ASSIGNED TASK
Every line of the material has to be retyped exactly.

ENTRIES SHOWN
★ ★ ★ ★ ★
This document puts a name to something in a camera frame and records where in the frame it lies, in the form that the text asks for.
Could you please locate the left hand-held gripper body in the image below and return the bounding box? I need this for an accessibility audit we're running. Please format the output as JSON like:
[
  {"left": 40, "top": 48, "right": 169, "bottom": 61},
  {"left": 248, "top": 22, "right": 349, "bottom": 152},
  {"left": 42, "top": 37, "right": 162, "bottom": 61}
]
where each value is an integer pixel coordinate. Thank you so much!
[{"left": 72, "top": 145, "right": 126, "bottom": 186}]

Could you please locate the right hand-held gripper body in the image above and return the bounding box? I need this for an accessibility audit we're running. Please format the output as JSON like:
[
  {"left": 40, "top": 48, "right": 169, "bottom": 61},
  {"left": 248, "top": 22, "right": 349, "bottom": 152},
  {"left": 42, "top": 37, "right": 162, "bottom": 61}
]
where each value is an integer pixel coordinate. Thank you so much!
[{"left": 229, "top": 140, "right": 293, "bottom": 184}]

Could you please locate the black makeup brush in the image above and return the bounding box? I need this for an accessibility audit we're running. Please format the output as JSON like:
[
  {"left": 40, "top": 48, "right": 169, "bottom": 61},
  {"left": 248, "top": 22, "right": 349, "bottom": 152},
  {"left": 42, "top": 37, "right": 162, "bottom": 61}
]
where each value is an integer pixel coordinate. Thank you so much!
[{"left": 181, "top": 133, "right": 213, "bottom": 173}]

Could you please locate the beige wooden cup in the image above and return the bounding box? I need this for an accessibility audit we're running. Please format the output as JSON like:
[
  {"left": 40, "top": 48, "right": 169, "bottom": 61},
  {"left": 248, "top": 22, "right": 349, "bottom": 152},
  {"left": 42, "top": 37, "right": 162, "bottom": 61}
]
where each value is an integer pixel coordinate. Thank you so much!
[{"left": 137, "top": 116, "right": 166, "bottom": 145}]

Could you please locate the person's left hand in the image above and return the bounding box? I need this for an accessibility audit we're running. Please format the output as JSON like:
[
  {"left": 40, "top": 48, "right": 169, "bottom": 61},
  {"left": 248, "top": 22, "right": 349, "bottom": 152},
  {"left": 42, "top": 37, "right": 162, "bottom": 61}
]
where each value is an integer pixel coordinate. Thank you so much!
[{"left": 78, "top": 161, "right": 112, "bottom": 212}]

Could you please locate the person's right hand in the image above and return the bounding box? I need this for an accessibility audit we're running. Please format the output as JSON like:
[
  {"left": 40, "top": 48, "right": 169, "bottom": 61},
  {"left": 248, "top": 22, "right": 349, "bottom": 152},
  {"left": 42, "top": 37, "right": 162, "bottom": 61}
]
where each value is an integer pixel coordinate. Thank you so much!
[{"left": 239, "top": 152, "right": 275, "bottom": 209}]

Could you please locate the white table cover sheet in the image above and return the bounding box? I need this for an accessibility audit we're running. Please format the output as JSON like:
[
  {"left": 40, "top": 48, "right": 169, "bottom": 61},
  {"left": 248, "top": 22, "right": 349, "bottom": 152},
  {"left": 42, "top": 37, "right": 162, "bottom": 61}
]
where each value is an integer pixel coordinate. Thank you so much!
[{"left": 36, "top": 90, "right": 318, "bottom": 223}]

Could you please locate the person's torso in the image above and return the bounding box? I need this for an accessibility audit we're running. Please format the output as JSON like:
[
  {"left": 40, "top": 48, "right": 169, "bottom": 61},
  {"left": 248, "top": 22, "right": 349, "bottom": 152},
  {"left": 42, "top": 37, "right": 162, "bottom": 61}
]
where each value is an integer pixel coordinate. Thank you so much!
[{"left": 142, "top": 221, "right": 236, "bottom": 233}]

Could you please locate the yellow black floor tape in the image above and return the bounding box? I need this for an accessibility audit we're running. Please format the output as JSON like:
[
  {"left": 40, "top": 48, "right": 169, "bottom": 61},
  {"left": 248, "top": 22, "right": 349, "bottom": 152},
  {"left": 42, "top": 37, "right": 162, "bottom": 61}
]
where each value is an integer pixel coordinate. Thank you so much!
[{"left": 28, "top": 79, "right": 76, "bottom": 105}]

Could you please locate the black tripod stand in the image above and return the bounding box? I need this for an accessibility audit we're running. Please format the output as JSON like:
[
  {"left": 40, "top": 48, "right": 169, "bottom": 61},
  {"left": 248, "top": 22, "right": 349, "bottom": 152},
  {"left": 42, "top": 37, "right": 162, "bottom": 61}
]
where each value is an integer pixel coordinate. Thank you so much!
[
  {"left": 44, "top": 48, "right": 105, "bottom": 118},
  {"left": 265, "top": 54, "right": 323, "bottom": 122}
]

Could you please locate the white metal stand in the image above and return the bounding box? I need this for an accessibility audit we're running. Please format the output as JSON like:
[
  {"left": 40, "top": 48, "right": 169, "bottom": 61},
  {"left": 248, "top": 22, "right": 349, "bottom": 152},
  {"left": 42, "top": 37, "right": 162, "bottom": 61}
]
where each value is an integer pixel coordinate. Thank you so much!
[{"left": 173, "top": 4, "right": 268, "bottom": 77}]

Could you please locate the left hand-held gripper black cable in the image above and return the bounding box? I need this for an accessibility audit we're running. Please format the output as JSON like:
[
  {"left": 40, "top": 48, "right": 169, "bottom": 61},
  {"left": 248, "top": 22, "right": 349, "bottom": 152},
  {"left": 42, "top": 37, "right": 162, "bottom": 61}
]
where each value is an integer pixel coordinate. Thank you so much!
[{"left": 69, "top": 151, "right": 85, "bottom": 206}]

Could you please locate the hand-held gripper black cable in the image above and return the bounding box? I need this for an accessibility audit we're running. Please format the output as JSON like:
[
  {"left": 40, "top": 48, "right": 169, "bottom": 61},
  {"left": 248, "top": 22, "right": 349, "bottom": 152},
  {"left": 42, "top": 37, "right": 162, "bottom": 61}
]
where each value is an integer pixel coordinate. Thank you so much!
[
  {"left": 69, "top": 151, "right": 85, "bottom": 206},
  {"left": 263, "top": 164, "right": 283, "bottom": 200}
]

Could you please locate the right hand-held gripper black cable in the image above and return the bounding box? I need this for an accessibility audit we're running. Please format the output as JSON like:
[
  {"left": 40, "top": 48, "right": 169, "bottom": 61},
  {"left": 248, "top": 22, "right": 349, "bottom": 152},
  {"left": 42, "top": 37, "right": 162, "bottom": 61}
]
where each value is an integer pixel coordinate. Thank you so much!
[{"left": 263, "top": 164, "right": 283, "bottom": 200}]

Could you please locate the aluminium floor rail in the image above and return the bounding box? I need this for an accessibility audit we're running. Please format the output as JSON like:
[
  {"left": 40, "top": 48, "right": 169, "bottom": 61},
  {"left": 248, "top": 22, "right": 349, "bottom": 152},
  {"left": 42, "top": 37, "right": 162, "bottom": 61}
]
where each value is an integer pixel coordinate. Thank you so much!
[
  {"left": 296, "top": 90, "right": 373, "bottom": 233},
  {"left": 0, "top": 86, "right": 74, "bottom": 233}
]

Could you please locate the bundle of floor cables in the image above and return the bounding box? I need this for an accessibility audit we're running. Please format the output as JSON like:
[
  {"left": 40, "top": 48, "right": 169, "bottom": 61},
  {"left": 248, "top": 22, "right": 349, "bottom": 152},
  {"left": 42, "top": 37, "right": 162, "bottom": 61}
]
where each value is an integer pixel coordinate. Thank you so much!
★ ★ ★ ★ ★
RESPONSE
This document puts a name to something in a camera frame and records where in the frame it lies, in the form that the text asks for.
Could you please locate the left hand-held gripper body in the image below and return the bounding box? I need this for an accessibility audit we're running. Please format the output as JSON like:
[
  {"left": 40, "top": 48, "right": 169, "bottom": 61},
  {"left": 248, "top": 22, "right": 349, "bottom": 152},
  {"left": 42, "top": 37, "right": 162, "bottom": 61}
]
where each value is an integer pixel coordinate. Thank you so much!
[{"left": 72, "top": 145, "right": 126, "bottom": 186}]

Could you please locate the right hand-held gripper body in the image above and return the bounding box? I need this for an accessibility audit we're running. Please format the output as JSON like:
[
  {"left": 40, "top": 48, "right": 169, "bottom": 61},
  {"left": 248, "top": 22, "right": 349, "bottom": 152},
  {"left": 42, "top": 37, "right": 162, "bottom": 61}
]
where each value is an integer pixel coordinate. Thank you so much!
[{"left": 229, "top": 140, "right": 293, "bottom": 184}]

Could you please locate the black makeup brush in the image above and return the bounding box? I need this for an accessibility audit we're running. Please format the output as JSON like:
[
  {"left": 40, "top": 48, "right": 169, "bottom": 61},
  {"left": 248, "top": 22, "right": 349, "bottom": 152},
  {"left": 42, "top": 37, "right": 162, "bottom": 61}
]
where each value is an integer pixel coordinate. Thank you so much!
[{"left": 181, "top": 133, "right": 213, "bottom": 173}]

Could you please locate the beige wooden cup in the image above and return the bounding box? I need this for an accessibility audit we're running. Please format the output as JSON like:
[
  {"left": 40, "top": 48, "right": 169, "bottom": 61},
  {"left": 248, "top": 22, "right": 349, "bottom": 152},
  {"left": 42, "top": 37, "right": 162, "bottom": 61}
]
where each value is an integer pixel coordinate. Thank you so much!
[{"left": 137, "top": 116, "right": 166, "bottom": 145}]

Could you please locate the person's left hand in the image above and return the bounding box? I need this for an accessibility audit we're running. Please format the output as JSON like:
[
  {"left": 40, "top": 48, "right": 169, "bottom": 61},
  {"left": 248, "top": 22, "right": 349, "bottom": 152},
  {"left": 42, "top": 37, "right": 162, "bottom": 61}
]
where each value is an integer pixel coordinate. Thank you so much!
[{"left": 78, "top": 161, "right": 112, "bottom": 212}]

Could you please locate the person's right hand in the image above and return the bounding box? I need this for an accessibility audit we're running. Please format the output as JSON like:
[
  {"left": 40, "top": 48, "right": 169, "bottom": 61},
  {"left": 248, "top": 22, "right": 349, "bottom": 152},
  {"left": 42, "top": 37, "right": 162, "bottom": 61}
]
where each value is an integer pixel coordinate. Thank you so much!
[{"left": 239, "top": 152, "right": 275, "bottom": 209}]

Could you please locate the white table cover sheet in the image above and return the bounding box? I need this for an accessibility audit we're running. Please format the output as JSON like:
[
  {"left": 40, "top": 48, "right": 169, "bottom": 61},
  {"left": 248, "top": 22, "right": 349, "bottom": 152},
  {"left": 42, "top": 37, "right": 162, "bottom": 61}
]
where each value is an integer pixel coordinate. Thank you so much!
[{"left": 36, "top": 90, "right": 318, "bottom": 223}]

Could you please locate the person's torso in the image above and return the bounding box? I need this for an accessibility audit we're running. Please format the output as JSON like:
[
  {"left": 40, "top": 48, "right": 169, "bottom": 61},
  {"left": 248, "top": 22, "right": 349, "bottom": 152},
  {"left": 42, "top": 37, "right": 162, "bottom": 61}
]
where each value is an integer pixel coordinate. Thank you so much!
[{"left": 142, "top": 221, "right": 236, "bottom": 233}]

Could you please locate the yellow black floor tape in the image above and return the bounding box? I need this for an accessibility audit we're running. Please format the output as JSON like:
[
  {"left": 40, "top": 48, "right": 169, "bottom": 61},
  {"left": 248, "top": 22, "right": 349, "bottom": 152},
  {"left": 42, "top": 37, "right": 162, "bottom": 61}
]
where each value is an integer pixel coordinate. Thank you so much!
[{"left": 28, "top": 79, "right": 76, "bottom": 105}]

Could you please locate the black tripod stand in the image above and return the bounding box? I need this for an accessibility audit we're running. Please format the output as JSON like:
[
  {"left": 40, "top": 48, "right": 169, "bottom": 61},
  {"left": 248, "top": 22, "right": 349, "bottom": 152},
  {"left": 42, "top": 37, "right": 162, "bottom": 61}
]
where each value is an integer pixel coordinate. Thank you so much!
[
  {"left": 44, "top": 48, "right": 105, "bottom": 118},
  {"left": 265, "top": 54, "right": 323, "bottom": 122}
]

Could you please locate the white metal stand in the image above and return the bounding box? I need this for an accessibility audit we're running. Please format the output as JSON like:
[
  {"left": 40, "top": 48, "right": 169, "bottom": 61},
  {"left": 248, "top": 22, "right": 349, "bottom": 152},
  {"left": 42, "top": 37, "right": 162, "bottom": 61}
]
where each value is an integer pixel coordinate. Thank you so much!
[{"left": 173, "top": 4, "right": 268, "bottom": 77}]

Could you please locate the left hand-held gripper black cable in the image above and return the bounding box? I need this for an accessibility audit we're running. Please format the output as JSON like:
[
  {"left": 40, "top": 48, "right": 169, "bottom": 61},
  {"left": 248, "top": 22, "right": 349, "bottom": 152},
  {"left": 42, "top": 37, "right": 162, "bottom": 61}
]
where each value is an integer pixel coordinate. Thank you so much!
[{"left": 69, "top": 151, "right": 85, "bottom": 206}]

Could you please locate the hand-held gripper black cable in the image above and return the bounding box? I need this for an accessibility audit we're running. Please format the output as JSON like:
[
  {"left": 40, "top": 48, "right": 169, "bottom": 61},
  {"left": 248, "top": 22, "right": 349, "bottom": 152},
  {"left": 42, "top": 37, "right": 162, "bottom": 61}
]
where each value is an integer pixel coordinate. Thank you so much!
[
  {"left": 69, "top": 151, "right": 85, "bottom": 206},
  {"left": 263, "top": 164, "right": 283, "bottom": 200}
]

Could you please locate the right hand-held gripper black cable in the image above and return the bounding box? I need this for an accessibility audit we're running. Please format the output as JSON like:
[
  {"left": 40, "top": 48, "right": 169, "bottom": 61},
  {"left": 248, "top": 22, "right": 349, "bottom": 152},
  {"left": 42, "top": 37, "right": 162, "bottom": 61}
]
where each value is an integer pixel coordinate. Thank you so much!
[{"left": 263, "top": 164, "right": 283, "bottom": 200}]

Could you please locate the aluminium floor rail in the image above and return the bounding box? I need this for an accessibility audit we're running. Please format the output as JSON like:
[
  {"left": 40, "top": 48, "right": 169, "bottom": 61},
  {"left": 248, "top": 22, "right": 349, "bottom": 152},
  {"left": 42, "top": 37, "right": 162, "bottom": 61}
]
where each value is an integer pixel coordinate. Thank you so much!
[
  {"left": 296, "top": 90, "right": 373, "bottom": 233},
  {"left": 0, "top": 86, "right": 74, "bottom": 233}
]

Could you please locate the bundle of floor cables in the image above and return the bounding box? I need this for an accessibility audit we're running. Please format the output as JSON like:
[
  {"left": 40, "top": 48, "right": 169, "bottom": 61},
  {"left": 248, "top": 22, "right": 349, "bottom": 152},
  {"left": 42, "top": 37, "right": 162, "bottom": 61}
]
where each value is an integer pixel coordinate. Thank you so much!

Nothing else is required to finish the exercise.